From: Jason Wang <jasowang@redhat.com>
To: Thibaut Collet <thibaut.collet@6wind.com>,
"Michael S. Tsirkin" <mst@redhat.com>
Cc: qemu-devel <qemu-devel@nongnu.org>,
Stefan Hajnoczi <stefanha@redhat.com>
Subject: Re: [Qemu-devel] [PATCH v3 2/2] vhost user: Add RARP injection for legacy guest
Date: Fri, 26 Jun 2015 12:06:35 +0800 [thread overview]
Message-ID: <558CCFCB.3000706@redhat.com> (raw)
In-Reply-To: <CABUUfwNNrvdcr1cp88mnqnHKH9L7f=yj6oRWOYAsAoB_T9w=CQ@mail.gmail.com>
On 06/25/2015 10:22 PM, Thibaut Collet wrote:
> On Thu, Jun 25, 2015 at 2:53 PM, Michael S. Tsirkin <mst@redhat.com> wrote:
>> On Thu, Jun 25, 2015 at 01:01:29PM +0200, Thibaut Collet wrote:
>>> On Thu, Jun 25, 2015 at 11:59 AM, Jason Wang <jasowang@redhat.com> wrote:
>>>>
>>>>
>>>> On 06/24/2015 07:05 PM, Michael S. Tsirkin wrote:
>>>>> On Wed, Jun 24, 2015 at 04:31:15PM +0800, Jason Wang wrote:
>>>>>> On 06/23/2015 01:49 PM, Michael S. Tsirkin wrote:
>>>>>>> On Tue, Jun 23, 2015 at 10:12:17AM +0800, Jason Wang wrote:
>>>>>>>>> On 06/18/2015 11:16 PM, Thibaut Collet wrote:
>>>>>>>>>>> On Tue, Jun 16, 2015 at 10:05 AM, Jason Wang <jasowang@redhat.com> wrote:
>>>>>>>>>>>>> On 06/16/2015 03:24 PM, Thibaut Collet wrote:
>>>>>>>>>>>>>>> If my understanding is correct, on a resume operation, we have the
>>>>>>>>>>>>>>> following callback trace:
>>>>>>>>>>>>>>> 1. virtio_pci_restore function that calls all restore call back of
>>>>>>>>>>>>>>> virtio devices
>>>>>>>>>>>>>>> 2. virtnet_restore that calls try_fill_recv function for each virtual queues
>>>>>>>>>>>>>>> 3. try_fill_recv function kicks the virtual queue (through
>>>>>>>>>>>>>>> virtqueue_kick function)
>>>>>>>>>>>>> Yes, but this happens only after pm resume not migration. Migration is
>>>>>>>>>>>>> totally transparent to guest.
>>>>>>>>>>>>>
>>>>>>>>>>> Hi Jason,
>>>>>>>>>>>
>>>>>>>>>>> After a deeper look in the migration code of QEMU a resume event is
>>>>>>>>>>> always sent when the live migration is finished.

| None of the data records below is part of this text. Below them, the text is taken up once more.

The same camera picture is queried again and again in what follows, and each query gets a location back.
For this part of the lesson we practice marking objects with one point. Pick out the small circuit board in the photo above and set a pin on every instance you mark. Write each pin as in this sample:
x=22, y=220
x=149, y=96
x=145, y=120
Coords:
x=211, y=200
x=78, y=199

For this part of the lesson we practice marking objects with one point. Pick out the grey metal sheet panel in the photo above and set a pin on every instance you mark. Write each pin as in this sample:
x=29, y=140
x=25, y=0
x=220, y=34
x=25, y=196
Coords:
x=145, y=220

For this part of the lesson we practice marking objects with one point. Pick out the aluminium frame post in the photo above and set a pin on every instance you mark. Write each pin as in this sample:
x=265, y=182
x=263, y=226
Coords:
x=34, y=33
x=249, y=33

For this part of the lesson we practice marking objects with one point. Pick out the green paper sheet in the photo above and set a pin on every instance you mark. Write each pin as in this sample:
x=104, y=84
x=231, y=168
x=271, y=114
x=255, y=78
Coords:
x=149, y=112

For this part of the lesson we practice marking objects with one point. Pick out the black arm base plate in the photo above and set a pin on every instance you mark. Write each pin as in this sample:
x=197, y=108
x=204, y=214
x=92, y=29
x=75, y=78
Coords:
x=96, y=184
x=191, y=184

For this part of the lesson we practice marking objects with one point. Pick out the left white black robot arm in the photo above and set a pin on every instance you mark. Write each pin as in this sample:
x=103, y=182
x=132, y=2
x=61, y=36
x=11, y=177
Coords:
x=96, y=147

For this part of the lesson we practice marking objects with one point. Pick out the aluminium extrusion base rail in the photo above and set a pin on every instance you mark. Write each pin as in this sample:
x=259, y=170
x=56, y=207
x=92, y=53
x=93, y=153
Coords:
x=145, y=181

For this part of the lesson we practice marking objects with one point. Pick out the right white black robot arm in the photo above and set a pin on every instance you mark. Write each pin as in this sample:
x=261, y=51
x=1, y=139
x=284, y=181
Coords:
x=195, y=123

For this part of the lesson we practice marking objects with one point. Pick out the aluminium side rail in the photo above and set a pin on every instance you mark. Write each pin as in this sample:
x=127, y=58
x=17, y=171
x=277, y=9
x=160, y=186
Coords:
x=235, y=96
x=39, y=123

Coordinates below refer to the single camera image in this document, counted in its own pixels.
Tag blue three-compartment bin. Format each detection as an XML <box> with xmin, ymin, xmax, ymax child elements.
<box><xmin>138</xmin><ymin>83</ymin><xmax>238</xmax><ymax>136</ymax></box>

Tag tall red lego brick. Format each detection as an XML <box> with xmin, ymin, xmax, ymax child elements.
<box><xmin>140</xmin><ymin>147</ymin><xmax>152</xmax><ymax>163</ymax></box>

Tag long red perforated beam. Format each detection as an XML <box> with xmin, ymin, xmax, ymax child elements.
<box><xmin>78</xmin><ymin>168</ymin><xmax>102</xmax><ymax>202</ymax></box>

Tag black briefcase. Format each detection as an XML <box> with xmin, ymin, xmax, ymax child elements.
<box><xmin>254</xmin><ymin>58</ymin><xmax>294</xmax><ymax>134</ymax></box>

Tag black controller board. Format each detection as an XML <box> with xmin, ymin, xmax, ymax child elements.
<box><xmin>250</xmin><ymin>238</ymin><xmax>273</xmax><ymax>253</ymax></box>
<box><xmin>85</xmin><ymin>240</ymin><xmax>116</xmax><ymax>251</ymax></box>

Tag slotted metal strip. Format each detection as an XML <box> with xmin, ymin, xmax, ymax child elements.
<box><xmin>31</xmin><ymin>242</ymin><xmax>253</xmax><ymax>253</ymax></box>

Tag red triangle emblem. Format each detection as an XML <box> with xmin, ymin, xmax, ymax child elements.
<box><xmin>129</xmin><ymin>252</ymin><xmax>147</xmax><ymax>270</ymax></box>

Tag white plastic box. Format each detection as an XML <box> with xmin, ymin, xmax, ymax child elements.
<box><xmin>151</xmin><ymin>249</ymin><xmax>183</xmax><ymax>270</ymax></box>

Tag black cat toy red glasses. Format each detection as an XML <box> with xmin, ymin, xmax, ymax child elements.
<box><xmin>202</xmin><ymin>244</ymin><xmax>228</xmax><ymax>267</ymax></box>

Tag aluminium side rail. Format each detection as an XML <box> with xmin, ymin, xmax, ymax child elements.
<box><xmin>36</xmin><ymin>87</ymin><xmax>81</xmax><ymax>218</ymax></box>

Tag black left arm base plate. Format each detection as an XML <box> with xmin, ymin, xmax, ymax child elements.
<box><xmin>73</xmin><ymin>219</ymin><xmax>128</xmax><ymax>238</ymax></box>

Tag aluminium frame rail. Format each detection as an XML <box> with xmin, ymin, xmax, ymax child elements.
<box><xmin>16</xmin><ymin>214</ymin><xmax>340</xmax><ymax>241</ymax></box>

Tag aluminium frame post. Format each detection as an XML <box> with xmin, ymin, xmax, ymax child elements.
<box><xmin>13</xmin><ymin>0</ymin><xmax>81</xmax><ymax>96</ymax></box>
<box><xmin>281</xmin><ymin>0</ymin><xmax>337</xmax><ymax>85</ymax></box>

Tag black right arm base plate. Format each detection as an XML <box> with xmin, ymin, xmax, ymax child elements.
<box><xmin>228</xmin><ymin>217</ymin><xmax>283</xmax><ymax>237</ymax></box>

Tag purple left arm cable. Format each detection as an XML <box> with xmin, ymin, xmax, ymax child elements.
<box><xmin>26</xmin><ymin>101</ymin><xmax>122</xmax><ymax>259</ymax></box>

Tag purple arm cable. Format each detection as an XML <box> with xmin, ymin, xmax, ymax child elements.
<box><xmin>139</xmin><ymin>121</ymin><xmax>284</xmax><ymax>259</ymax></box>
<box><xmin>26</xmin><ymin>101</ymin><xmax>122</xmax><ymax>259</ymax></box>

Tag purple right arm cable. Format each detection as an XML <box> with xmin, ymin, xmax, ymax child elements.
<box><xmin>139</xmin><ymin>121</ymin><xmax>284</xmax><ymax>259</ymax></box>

>>>>>>>>>>> On a live migration we have the following callback trace:
>>>>>>>>>>> 1. The VM on the new host is set to the state RUN_STATE_INMIGRATE, the
>>>>>>>>>>> autostart boolean to 1 and calls the qemu_start_incoming_migration
>>>>>>>>>>> function (see function main of vl.c)
>>>>>>>>>>> .....
>>>>>>>>>>> 2. call of process_incoming_migration function in
>>>>>>>>>>> migration/migration.c file whatever the way to do the live migration
>>>>>>>>>>> (tcp:, fd:, unix:, exec: ...)
>>>>>>>>>>> 3. call of process_incoming_migration_co function in migration/migration.c
>>>>>>>>>>> 4. call of vm_start function in vl.c (otherwise the migrated VM stay
>>>>>>>>>>> in the pause state, the autostart boolean is set to 1 by the main
>>>>>>>>>>> function in vl.c)
>>>>>>>>>>> 5. call of vm_start function that sets the VM is the RUN_STATE_RUNNING state.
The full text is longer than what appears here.